I recently purchased an E61 machine and have read all the articles about getting the temperature right by flushing the grouphead. I still have a couple of theoretical questions about the process, though. Let me try to restate what I've read first.

By flushing you are running water out of the boiler through the heavy, thermal mass of the E61 grouphead to try to get it to the correct temperature for extraction. Once you finish flushing, you give it 15-30 seconds to "bounce back" to the desired brew temperature. At that point you are ready to pull your shot. Because the thermal mass of the head is so big, it does a good job at maintaining the temperature you set through the flushing process while the brewing is taking place.

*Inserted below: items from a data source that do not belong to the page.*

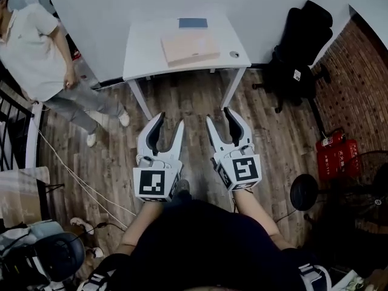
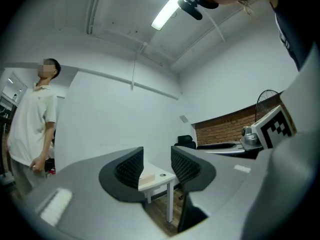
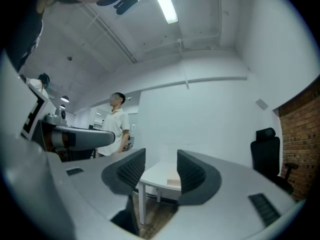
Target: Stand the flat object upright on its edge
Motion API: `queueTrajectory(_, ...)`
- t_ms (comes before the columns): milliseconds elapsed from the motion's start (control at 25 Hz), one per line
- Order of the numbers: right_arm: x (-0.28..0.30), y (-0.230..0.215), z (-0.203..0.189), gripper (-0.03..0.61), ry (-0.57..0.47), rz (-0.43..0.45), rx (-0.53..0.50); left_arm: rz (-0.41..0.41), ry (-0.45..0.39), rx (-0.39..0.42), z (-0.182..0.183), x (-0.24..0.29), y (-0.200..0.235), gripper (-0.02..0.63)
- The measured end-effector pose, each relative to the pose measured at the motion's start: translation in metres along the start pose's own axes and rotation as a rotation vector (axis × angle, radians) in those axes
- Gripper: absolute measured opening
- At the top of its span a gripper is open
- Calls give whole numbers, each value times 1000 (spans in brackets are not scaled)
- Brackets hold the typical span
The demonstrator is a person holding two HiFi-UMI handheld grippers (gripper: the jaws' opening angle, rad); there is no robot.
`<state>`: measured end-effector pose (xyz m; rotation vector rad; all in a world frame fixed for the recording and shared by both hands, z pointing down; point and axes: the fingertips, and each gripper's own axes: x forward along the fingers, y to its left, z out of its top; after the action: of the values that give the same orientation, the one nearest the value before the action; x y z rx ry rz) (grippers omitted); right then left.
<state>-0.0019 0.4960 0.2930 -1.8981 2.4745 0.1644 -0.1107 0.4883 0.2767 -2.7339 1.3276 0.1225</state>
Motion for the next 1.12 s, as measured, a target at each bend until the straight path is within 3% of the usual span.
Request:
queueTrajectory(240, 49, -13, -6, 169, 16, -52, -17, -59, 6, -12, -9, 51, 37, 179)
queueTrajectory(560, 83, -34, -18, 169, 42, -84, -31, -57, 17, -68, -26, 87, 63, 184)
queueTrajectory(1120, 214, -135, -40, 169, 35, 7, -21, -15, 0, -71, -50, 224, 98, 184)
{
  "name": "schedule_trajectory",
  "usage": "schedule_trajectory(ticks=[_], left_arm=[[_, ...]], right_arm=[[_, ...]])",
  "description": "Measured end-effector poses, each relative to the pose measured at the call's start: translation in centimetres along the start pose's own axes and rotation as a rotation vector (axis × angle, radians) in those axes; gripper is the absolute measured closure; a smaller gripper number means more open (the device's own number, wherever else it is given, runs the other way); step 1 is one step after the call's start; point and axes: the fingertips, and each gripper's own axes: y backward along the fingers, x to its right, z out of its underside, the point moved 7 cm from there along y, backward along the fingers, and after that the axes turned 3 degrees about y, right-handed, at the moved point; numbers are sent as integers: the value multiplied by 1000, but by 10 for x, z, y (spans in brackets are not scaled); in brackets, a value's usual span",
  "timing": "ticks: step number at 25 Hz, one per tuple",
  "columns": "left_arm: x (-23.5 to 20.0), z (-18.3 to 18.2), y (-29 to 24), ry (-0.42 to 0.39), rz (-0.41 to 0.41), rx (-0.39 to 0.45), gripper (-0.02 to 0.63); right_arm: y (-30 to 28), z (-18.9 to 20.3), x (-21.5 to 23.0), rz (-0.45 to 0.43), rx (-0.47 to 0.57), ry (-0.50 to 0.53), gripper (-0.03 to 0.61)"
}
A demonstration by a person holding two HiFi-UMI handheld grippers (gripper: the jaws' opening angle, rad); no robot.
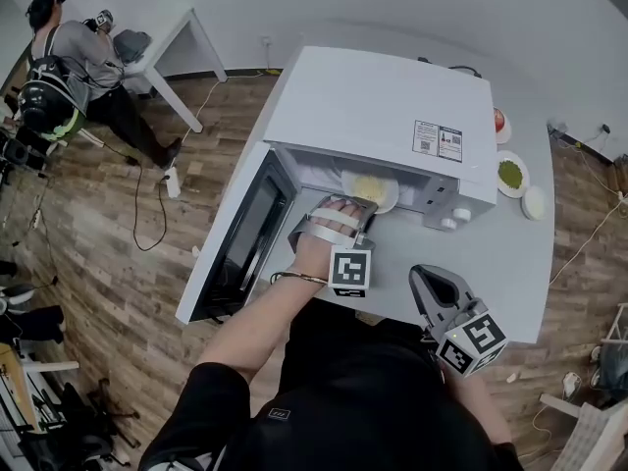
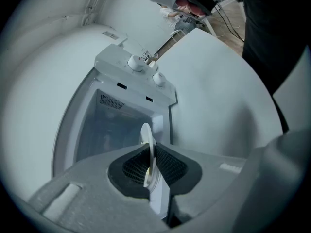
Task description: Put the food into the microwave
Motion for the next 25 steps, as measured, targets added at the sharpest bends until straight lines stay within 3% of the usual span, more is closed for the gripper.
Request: schedule_trajectory(ticks=[6,19,25], left_arm=[[-3,3,-22,-22,25,-8,578],[-11,27,-70,5,209,-45,578],[-16,31,-73,11,248,-82,546]], right_arm=[[-3,-11,13,29,-8,-11,563],[-7,-39,18,54,-88,-62,563],[-14,-43,13,33,-119,-80,563]])
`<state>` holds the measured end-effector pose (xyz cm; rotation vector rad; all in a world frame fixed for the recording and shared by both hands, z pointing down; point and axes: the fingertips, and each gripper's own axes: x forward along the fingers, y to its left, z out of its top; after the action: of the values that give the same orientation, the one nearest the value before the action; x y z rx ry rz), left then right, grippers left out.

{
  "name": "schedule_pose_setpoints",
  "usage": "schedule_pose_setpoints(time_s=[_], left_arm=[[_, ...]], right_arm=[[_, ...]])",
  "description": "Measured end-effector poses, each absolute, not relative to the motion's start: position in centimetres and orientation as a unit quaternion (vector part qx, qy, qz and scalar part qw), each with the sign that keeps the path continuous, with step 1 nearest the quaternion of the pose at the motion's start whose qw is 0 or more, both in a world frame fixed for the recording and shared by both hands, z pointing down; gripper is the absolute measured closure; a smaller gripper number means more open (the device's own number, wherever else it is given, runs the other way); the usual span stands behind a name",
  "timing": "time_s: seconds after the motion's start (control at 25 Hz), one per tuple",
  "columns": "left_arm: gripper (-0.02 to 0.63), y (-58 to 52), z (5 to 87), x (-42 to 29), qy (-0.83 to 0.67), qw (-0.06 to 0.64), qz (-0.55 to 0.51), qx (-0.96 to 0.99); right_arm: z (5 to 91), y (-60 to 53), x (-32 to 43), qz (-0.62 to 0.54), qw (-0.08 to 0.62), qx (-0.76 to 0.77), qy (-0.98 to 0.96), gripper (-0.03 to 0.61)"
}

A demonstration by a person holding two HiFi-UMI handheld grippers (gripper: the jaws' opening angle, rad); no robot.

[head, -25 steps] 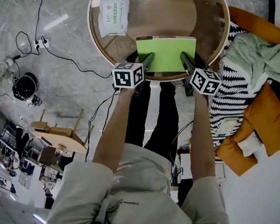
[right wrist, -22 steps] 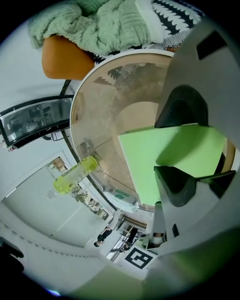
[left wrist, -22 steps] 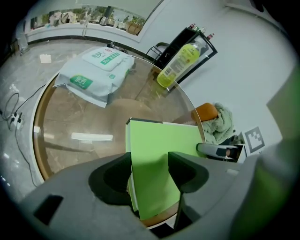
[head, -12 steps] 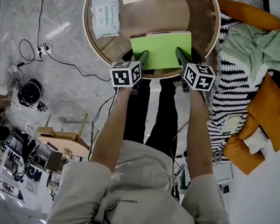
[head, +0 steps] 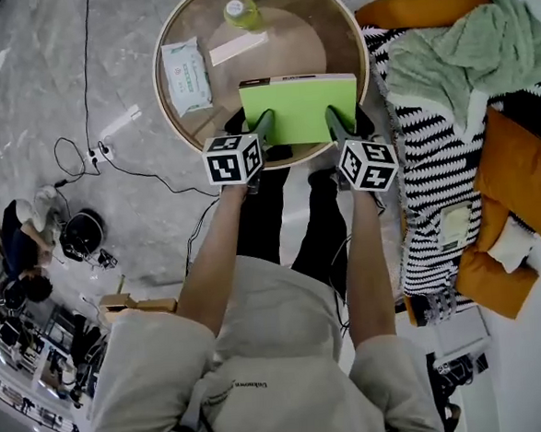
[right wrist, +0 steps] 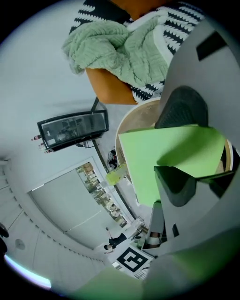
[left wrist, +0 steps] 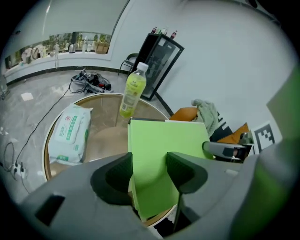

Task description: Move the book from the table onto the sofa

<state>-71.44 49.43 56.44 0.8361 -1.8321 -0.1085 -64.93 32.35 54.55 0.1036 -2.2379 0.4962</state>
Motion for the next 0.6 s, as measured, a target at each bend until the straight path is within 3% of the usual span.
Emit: schedule_pose_setpoints(time_s=[0.6], left_arm=[[0.38,43.4,39.7,-74.8,-0.789,0.45,-0.026,0.418]], right_arm=[[38.6,27.9,-64.7,0.21,0.307,0.118,-0.921,0.356]])
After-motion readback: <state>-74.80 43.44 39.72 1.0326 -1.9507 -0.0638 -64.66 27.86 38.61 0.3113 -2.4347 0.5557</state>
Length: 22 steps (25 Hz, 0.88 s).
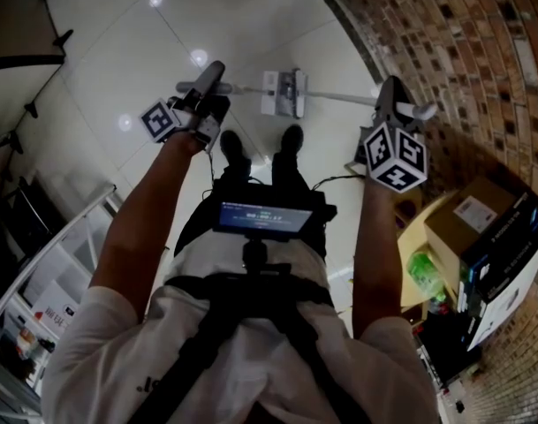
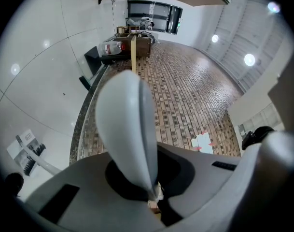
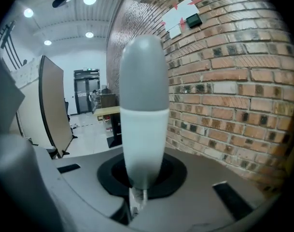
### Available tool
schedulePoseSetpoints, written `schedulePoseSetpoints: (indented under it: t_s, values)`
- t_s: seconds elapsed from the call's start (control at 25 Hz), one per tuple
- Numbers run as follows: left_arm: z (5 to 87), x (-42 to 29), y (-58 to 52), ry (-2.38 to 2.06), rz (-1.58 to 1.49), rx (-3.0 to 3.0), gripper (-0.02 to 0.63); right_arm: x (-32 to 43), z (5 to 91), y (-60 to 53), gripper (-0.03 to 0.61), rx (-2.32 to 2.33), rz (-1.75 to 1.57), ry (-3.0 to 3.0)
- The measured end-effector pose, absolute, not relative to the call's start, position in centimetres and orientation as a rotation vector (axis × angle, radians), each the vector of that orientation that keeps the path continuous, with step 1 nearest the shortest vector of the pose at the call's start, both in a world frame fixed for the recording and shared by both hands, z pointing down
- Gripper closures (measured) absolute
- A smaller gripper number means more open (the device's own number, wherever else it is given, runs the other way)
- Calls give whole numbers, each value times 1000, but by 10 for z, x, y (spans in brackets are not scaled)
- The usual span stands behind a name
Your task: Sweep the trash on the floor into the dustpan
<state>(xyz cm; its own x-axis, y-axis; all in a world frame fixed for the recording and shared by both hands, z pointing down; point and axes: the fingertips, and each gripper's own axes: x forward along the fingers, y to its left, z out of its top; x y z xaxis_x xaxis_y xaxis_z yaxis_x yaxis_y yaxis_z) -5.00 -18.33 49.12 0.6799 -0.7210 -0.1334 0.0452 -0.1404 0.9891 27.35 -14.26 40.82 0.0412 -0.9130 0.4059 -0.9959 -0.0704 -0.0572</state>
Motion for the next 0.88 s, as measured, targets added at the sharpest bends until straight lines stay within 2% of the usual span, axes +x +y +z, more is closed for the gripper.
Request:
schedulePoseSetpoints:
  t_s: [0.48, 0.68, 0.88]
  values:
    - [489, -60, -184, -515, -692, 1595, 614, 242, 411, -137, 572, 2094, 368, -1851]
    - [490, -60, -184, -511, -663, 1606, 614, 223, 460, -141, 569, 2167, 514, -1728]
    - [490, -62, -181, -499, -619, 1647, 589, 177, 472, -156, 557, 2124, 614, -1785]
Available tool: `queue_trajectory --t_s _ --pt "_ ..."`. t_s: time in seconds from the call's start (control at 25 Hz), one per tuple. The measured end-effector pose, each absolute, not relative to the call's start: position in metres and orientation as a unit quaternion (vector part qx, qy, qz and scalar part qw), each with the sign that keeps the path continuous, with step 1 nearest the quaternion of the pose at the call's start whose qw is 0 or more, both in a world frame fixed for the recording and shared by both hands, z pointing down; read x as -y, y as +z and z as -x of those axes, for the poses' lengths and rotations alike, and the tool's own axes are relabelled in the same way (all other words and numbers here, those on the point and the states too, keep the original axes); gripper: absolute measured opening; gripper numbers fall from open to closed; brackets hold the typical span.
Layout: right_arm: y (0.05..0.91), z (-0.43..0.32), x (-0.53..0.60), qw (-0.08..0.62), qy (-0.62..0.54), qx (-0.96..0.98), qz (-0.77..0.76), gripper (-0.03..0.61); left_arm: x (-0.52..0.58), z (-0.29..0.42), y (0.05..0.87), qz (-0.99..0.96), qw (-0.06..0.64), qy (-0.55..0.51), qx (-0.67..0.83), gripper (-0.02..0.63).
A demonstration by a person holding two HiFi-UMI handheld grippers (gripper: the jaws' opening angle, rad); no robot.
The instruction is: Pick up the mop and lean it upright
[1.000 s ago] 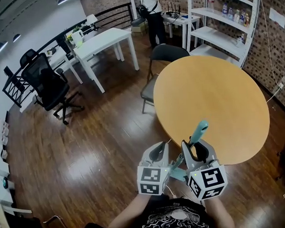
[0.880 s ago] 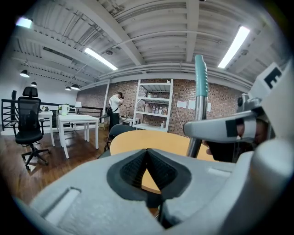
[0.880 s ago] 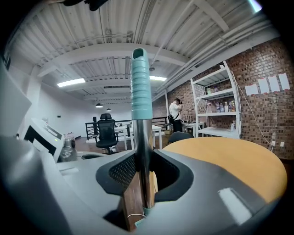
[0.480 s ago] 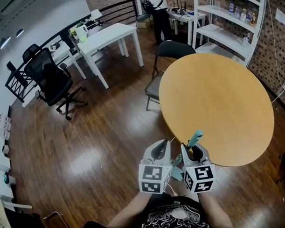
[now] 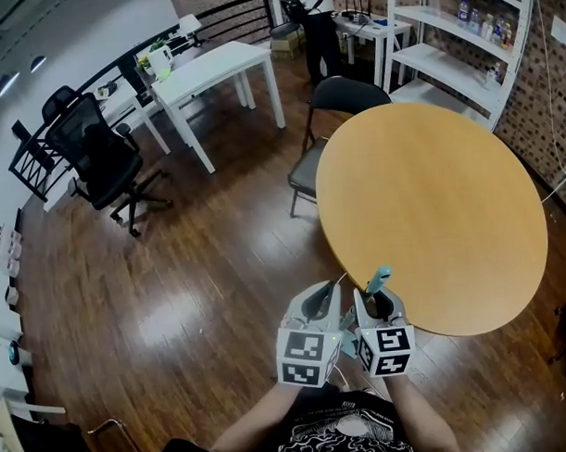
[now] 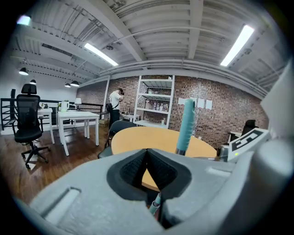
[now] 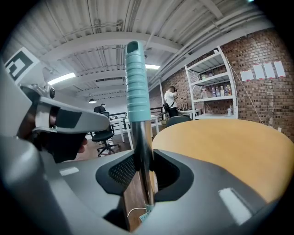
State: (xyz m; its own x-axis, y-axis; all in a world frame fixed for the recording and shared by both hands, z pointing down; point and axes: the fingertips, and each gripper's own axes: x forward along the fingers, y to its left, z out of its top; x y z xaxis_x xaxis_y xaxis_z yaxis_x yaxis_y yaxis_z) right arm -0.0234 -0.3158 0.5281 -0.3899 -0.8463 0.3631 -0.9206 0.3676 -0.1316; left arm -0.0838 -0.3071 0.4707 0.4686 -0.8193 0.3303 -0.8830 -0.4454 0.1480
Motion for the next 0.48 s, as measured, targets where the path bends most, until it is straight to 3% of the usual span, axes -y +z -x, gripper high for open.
queue_trajectory --t_s 0.48 --pt "0.532 -0.001 0.339 0.123 0.163 0.800 -0.565 0.105 0.315 0.077 0.474 -0.845 0.153 0.111 0.500 0.003"
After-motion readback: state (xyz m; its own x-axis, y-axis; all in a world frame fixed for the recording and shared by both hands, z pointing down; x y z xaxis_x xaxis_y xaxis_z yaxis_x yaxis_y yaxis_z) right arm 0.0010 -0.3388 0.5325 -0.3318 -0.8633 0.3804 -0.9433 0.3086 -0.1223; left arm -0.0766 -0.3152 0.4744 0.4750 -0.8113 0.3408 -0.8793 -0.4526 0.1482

If I didn't get that right, feel free to correct me. So here are my questions:

The boiler contains water that is above the temperature you want to brew at, right? It is at 1-1.2 bar which means it has a head of steam and is super-heated water, right? If that is true, why does flushing cool the head down instead of heating it up? Are you relying on cold water in the reservoir being pumped into the boiler to cool it down?

Once that is cleared up, what is the process that causes the grouphead to heat back up once it is flushed? The water in the boiler must start to reheat, but there must be some heat transfer from the boiler to the grouphead. Is the water from the heat exchanger cycling through the system even when the pump is off? How closely do the grouphead and the boiler temperatures track one another during this process?

After the 30 second wait between flushing and pulling the shot, the grouphead temperature seems to pop back up by 15 degrees or so. At that point you start running brewing water out of the boiler and through the head for pulling the shot. If the grouphead temperature rises and falls by 15-25 degrees during the flushing and waiting process, how can you expect the temperature to be maintained to 1-2 degrees during a 25-30 second shot?

It doesn't add up for me, so hopefully someone can shed some light on this. If I understood the process a little better, I feel like I may be able to manage it better.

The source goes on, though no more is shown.